**BRIEF:** When you write out the listing, keep every character and omit the pictures.

**GIVEN MATERIAL:**
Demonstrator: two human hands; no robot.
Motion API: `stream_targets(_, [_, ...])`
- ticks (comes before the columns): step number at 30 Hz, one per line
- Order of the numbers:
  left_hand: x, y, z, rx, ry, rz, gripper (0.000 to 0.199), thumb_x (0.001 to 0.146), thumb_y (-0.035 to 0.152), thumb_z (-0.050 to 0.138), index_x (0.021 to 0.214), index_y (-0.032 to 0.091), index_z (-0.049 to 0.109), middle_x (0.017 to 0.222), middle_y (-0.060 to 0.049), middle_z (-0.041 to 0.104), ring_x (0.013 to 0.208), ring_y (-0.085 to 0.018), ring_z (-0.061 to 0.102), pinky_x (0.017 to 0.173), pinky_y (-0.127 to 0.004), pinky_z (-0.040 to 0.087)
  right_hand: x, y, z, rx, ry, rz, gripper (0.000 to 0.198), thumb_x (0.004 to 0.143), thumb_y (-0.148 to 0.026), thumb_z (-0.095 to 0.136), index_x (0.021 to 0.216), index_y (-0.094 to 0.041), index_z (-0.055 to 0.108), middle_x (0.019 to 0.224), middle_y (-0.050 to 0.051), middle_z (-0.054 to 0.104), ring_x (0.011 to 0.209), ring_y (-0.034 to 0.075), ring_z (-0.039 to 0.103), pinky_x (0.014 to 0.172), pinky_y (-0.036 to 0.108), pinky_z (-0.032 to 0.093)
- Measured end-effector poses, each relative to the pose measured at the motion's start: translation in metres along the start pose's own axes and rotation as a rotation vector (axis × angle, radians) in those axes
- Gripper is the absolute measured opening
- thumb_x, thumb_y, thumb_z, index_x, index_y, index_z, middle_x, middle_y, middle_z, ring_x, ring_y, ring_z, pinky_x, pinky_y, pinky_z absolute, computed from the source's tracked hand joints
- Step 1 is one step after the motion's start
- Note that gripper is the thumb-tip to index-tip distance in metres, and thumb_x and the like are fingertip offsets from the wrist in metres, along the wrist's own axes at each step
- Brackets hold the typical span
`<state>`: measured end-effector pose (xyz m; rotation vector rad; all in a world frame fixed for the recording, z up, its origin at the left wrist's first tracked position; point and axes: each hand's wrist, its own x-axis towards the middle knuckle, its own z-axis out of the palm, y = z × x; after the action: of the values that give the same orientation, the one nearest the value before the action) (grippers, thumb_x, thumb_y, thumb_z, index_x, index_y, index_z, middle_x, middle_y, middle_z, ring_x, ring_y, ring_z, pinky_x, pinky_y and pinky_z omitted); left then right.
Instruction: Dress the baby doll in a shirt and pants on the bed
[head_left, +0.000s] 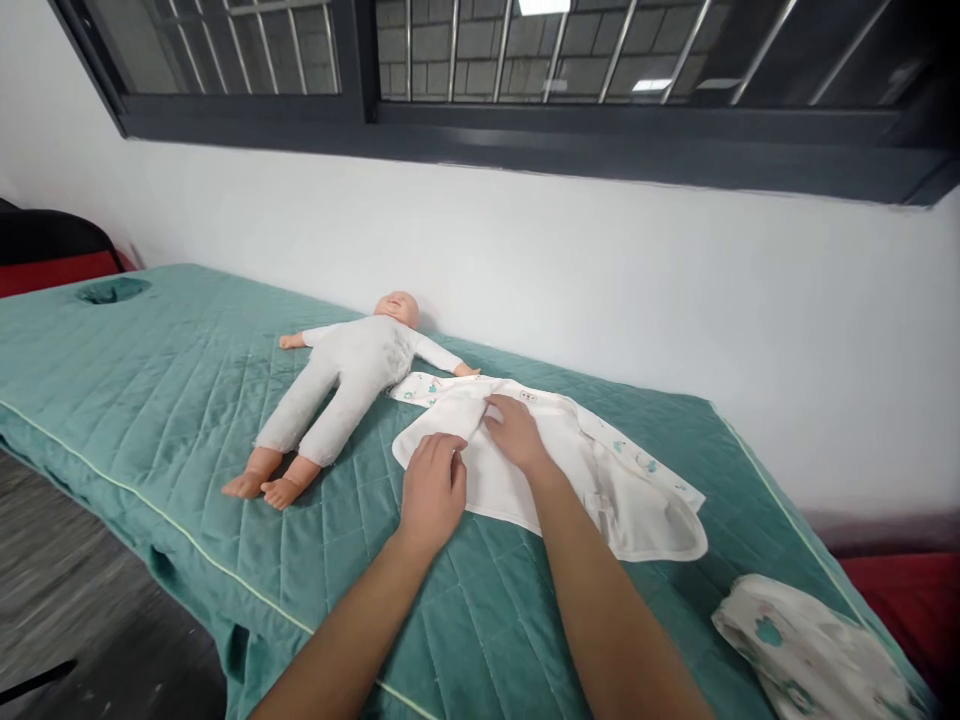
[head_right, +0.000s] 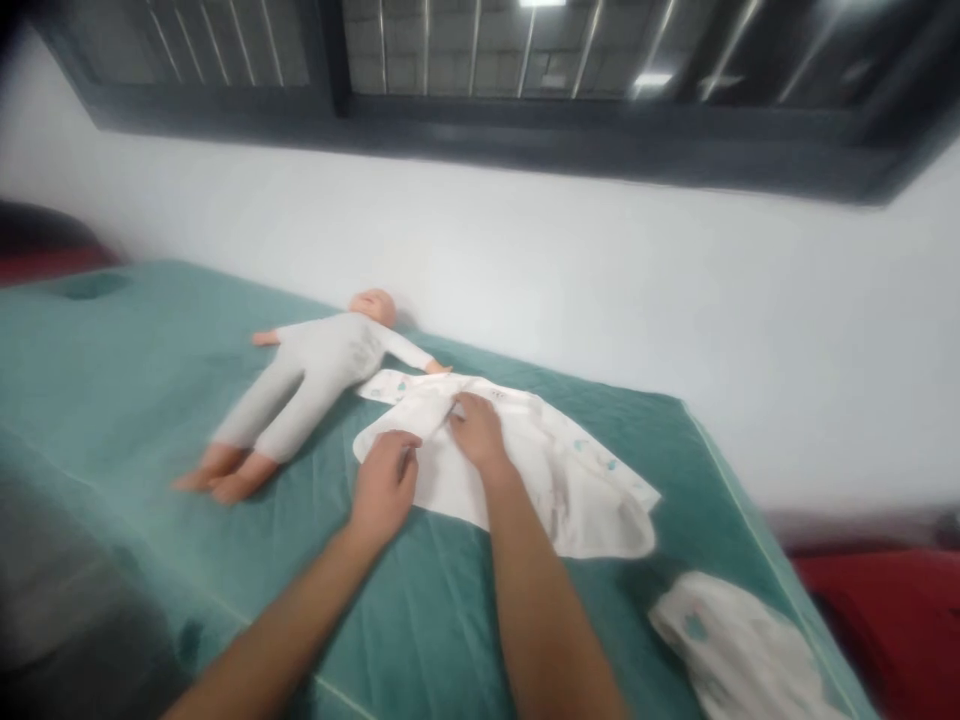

**WRITTEN RESPONSE:**
Demonstrator: two human hands; no robot.
Motion API: `stream_targets(_, [_, ...])`
- ticks (comes before the columns): step number at 30 Hz, one per line
- Order of the numbers:
  left_hand: x, y, z, rx, ry, rz, gripper (0.000 to 0.199), thumb_x (0.001 to 0.146), thumb_y (-0.035 to 0.152), thumb_z (-0.050 to 0.138), index_x (0.021 to 0.214), index_y (-0.032 to 0.091), index_z (-0.049 to 0.109), middle_x (0.017 to 0.222), middle_y (-0.060 to 0.049), middle_z (-0.041 to 0.104), ring_x (0.013 to 0.208), ring_y (-0.085 to 0.018), ring_z (-0.061 to 0.102), pinky_x (0.017 to 0.173), pinky_y (-0.127 to 0.004), pinky_z (-0.040 to 0.087)
  right_hand: x, y, z, rx, ry, rz, gripper (0.000 to 0.198), thumb_x (0.004 to 0.143), thumb_y (-0.148 to 0.026), thumb_z (-0.095 to 0.136), index_x (0.021 to 0.216), index_y (-0.094 to 0.041), index_z (-0.055 to 0.108), middle_x (0.019 to 0.224), middle_y (-0.050 to 0.051), middle_z (-0.054 to 0.104), ring_x (0.011 to 0.209), ring_y (-0.034 to 0.075), ring_z (-0.039 to 0.103), pinky_x (0.014 to 0.172), pinky_y (-0.036 to 0.108), pinky_z (-0.032 to 0.093)
- Measured end-effector poses, each relative to the pose measured at the motion's start: translation in metres along the start pose's own axes and rotation as a rotation vector (axis × angle, radians) in those axes
- Gripper is the absolute measured opening
- thumb_x, thumb_y, thumb_z, index_x, index_y, index_z, middle_x, middle_y, middle_z, ring_x, ring_y, ring_z, pinky_x, pinky_y, pinky_z absolute, computed from the source's tracked hand joints
- Step 1 is one step after the motion's start
- Note that gripper is the thumb-tip to index-tip distance in metres, and thumb_x and the like are fingertip offsets from the wrist in metres, along the wrist's own axes at each step
- Brackets hold the typical span
`<state>`: measured end-effector pose (xyz m; rotation vector rad; all in a world frame fixed for the recording, z up, its origin at the left wrist's first tracked position; point and axes: each hand's wrist, its own x-axis towards the middle knuckle, its own z-axis out of the palm, y = z × x; after the action: of the values that give the same orientation, the one nearest the value before the action) (grippers, thumb_x, thumb_y, thumb_z, index_x, index_y, index_z, middle_x, middle_y, middle_z, ring_x, ring_y, ring_z, pinky_x, pinky_y and pinky_z omitted); left then right.
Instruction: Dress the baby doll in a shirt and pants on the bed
[head_left, +0.000s] 
[head_right, +0.000s] 

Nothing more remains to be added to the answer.